What this task involves - Are you able to retype all the records below exactly?

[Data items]
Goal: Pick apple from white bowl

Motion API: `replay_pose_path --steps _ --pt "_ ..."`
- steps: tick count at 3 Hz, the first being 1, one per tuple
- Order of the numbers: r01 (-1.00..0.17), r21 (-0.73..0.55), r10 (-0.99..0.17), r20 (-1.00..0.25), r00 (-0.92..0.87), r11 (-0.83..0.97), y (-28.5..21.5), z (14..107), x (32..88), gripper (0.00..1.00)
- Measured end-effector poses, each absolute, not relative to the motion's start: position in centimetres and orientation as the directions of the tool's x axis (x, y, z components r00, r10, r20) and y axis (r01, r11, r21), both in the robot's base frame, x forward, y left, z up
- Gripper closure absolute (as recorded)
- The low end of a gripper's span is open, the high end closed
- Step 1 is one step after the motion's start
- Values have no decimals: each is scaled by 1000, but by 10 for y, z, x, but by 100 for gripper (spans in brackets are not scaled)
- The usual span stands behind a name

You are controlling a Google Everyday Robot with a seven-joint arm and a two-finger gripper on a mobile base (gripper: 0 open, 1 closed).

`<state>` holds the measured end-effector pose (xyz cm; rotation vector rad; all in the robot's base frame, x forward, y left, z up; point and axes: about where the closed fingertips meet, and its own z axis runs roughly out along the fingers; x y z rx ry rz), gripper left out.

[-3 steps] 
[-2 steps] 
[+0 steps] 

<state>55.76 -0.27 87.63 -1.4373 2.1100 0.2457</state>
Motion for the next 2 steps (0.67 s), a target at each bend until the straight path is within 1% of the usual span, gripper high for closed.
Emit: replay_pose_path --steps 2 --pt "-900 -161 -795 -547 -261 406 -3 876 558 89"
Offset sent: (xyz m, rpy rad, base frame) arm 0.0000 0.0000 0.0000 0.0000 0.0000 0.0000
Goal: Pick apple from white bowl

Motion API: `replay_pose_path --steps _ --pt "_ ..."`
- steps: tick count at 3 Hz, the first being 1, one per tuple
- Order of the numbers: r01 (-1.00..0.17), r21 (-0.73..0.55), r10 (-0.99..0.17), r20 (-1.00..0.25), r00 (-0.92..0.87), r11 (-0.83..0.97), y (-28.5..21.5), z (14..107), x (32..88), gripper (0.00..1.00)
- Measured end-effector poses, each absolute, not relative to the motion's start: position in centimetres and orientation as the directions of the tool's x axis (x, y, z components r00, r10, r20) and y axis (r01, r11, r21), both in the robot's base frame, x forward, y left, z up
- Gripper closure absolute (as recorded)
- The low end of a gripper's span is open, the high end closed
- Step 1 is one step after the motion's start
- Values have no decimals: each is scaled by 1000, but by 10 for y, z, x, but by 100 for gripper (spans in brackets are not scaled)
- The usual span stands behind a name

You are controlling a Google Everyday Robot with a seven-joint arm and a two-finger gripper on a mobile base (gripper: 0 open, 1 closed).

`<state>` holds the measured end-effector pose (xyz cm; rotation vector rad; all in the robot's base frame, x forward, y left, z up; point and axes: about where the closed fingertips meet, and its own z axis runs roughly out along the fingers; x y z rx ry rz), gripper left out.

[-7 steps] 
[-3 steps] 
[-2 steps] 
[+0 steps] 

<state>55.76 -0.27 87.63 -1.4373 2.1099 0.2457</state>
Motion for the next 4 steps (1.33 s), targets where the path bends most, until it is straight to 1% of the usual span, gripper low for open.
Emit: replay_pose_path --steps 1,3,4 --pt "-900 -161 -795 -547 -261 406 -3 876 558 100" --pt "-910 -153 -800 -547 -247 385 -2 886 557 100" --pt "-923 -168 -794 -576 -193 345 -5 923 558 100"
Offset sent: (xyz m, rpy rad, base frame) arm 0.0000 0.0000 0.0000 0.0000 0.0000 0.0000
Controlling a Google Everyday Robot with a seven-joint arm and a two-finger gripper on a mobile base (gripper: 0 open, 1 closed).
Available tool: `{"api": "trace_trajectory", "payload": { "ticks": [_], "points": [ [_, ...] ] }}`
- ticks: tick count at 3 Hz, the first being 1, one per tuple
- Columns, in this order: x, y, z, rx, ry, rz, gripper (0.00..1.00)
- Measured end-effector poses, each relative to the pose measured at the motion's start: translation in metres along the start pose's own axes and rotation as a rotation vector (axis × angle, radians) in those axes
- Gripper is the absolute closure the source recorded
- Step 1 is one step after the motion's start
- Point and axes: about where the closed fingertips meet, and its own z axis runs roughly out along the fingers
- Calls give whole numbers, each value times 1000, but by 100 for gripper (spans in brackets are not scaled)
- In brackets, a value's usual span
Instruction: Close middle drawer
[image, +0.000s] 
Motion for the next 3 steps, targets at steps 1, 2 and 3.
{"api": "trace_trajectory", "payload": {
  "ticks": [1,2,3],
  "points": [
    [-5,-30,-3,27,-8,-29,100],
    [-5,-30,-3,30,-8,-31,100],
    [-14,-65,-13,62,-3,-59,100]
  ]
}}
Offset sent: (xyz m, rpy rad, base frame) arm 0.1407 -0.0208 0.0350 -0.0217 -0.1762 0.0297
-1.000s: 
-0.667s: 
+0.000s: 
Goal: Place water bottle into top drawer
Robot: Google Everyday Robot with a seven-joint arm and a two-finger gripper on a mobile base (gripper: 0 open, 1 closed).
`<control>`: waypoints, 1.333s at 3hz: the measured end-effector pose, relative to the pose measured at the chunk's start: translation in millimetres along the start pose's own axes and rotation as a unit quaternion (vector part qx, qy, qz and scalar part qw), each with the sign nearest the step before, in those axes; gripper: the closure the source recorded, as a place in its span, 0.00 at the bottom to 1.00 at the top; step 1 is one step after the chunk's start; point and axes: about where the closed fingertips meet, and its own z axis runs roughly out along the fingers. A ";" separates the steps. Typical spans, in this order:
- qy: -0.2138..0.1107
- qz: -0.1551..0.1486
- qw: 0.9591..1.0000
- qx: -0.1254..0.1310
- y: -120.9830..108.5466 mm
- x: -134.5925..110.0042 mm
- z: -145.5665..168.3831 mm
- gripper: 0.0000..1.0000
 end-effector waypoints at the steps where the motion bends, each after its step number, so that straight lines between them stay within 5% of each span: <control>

Task solution -
Goal: Pick apple from white bowl

Motion API: `replay_pose_path --steps _ --pt "_ ..."`
- steps: tick count at 3 Hz, the first being 1, one per tuple
- Order of the numbers: r01 (-1.00..0.17), r21 (-0.73..0.55), r10 (-0.99..0.17), r20 (-1.00..0.25), r00 (-0.92..0.87), r11 (-0.83..0.97), y (-28.5..21.5), z (14..107), x (32..88), gripper (0.00..1.00)
- Measured end-effector poses, each absolute, not relative to the motion's start: position in centimetres and orientation as the directions of the tool's x axis (x, y, z components r00, r10, r20) and y axis (r01, r11, r21), both in the robot's base frame, x forward, y left, z up
- Gripper closure absolute (as recorded)
- The low end of a gripper's span is open, the high end closed
- Step 1 is one step after the motion's start
- Values have no decimals: each is scaled by 1000, but by 10 for y, z, x, but by 100 for gripper (spans in brackets are not scaled)
- The usual span stands behind a name

You are controlling a Google Everyday Robot with a seven-joint arm and a two-finger gripper on a mobile base (gripper: 0 open, 1 closed).

`<state>` holds the measured end-effector pose (xyz cm; rotation vector rad; all in the robot's base frame, x forward, y left, z up; point and axes: about where the closed fingertips meet, and its own z axis runs roughly out along the fingers; x y z rx ry rz), gripper left out.

[-3 steps] 
[-2 steps] 
[+0 steps] 

<state>55.76 -0.27 87.63 -1.4373 2.1100 0.2457</state>
Motion for the next 2 steps (0.67 s), a target at each bend until the straight path is within 1% of the usual span, gripper high for closed.
Emit: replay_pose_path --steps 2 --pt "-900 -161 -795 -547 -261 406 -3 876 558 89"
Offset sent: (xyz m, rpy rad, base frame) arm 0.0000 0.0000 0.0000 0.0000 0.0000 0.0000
Goal: Pick apple from white bowl

Motion API: `replay_pose_path --steps _ --pt "_ ..."`
- steps: tick count at 3 Hz, the first being 1, one per tuple
- Order of the numbers: r01 (-1.00..0.17), r21 (-0.73..0.55), r10 (-0.99..0.17), r20 (-1.00..0.25), r00 (-0.92..0.87), r11 (-0.83..0.97), y (-28.5..21.5), z (14..107), x (32..88), gripper (0.00..1.00)
- Measured end-effector poses, each absolute, not relative to the motion's start: position in centimetres and orientation as the directions of the tool's x axis (x, y, z components r00, r10, r20) and y axis (r01, r11, r21), both in the robot's base frame, x forward, y left, z up
- Gripper closure absolute (as recorded)
- The low end of a gripper's span is open, the high end closed
- Step 1 is one step after the motion's start
- Values have no decimals: each is scaled by 1000, but by 10 for y, z, x, but by 100 for gripper (spans in brackets are not scaled)
- The usual span stands behind a name

You are controlling a Google Everyday Robot with a seven-joint arm and a two-finger gripper on a mobile base (gripper: 0 open, 1 closed).

`<state>` holds the measured end-effector pose (xyz cm; rotation vector rad; all in the robot's base frame, x forward, y left, z up; point and axes: about where the closed fingertips meet, and its own z axis runs roughly out along the fingers; x y z rx ry rz), gripper left out.

[-7 steps] 
[-3 steps] 
[-2 steps] 
[+0 steps] 

<state>55.76 -0.27 87.63 -1.4373 2.1099 0.2457</state>
Motion for the next 4 steps (1.33 s), targets where the path bends most, until it is straight to 1% of the usual span, gripper low for open.
Emit: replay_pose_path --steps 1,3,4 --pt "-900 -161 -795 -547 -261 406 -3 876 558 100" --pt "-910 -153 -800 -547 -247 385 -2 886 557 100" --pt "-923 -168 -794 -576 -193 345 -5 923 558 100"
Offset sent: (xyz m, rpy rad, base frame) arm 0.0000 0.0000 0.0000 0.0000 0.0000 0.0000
Controlling a Google Everyday Robot with a seven-joint arm and a two-finger gripper on a mobile base (gripper: 0 open, 1 closed).
Available tool: `{"api": "trace_trajectory", "payload": { "ticks": [_], "points": [ [_, ...] ] }}`
- ticks: tick count at 3 Hz, the first being 1, one per tuple
- Columns, in this order: x, y, z, rx, ry, rz, gripper (0.00..1.00)
- Measured end-effector poses, each relative to the pose measured at the motion's start: translation in metres along the start pose's own axes and rotation as a rotation vector (axis × angle, radians) in those axes
- Gripper is the absolute closure the source recorded
- Step 1 is one step after the motion's start
- Point and axes: about where the closed fingertips meet, and its own z axis runs roughly out along the fingers
- Calls give whole numbers, each value times 1000, but by 100 for gripper (spans in brackets are not scaled)
- In brackets, a value's usual span
Instruction: Close middle drawer
[image, +0.000s] 
Motion for the next 3 steps, targets at steps 1, 2 and 3.
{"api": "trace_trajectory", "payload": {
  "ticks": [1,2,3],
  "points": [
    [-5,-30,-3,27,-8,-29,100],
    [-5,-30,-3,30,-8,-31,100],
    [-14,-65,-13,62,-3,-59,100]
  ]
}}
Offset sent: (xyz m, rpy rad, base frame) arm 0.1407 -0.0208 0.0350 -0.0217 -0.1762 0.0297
-1.000s: 
-0.667s: 
+0.000s: 
Goal: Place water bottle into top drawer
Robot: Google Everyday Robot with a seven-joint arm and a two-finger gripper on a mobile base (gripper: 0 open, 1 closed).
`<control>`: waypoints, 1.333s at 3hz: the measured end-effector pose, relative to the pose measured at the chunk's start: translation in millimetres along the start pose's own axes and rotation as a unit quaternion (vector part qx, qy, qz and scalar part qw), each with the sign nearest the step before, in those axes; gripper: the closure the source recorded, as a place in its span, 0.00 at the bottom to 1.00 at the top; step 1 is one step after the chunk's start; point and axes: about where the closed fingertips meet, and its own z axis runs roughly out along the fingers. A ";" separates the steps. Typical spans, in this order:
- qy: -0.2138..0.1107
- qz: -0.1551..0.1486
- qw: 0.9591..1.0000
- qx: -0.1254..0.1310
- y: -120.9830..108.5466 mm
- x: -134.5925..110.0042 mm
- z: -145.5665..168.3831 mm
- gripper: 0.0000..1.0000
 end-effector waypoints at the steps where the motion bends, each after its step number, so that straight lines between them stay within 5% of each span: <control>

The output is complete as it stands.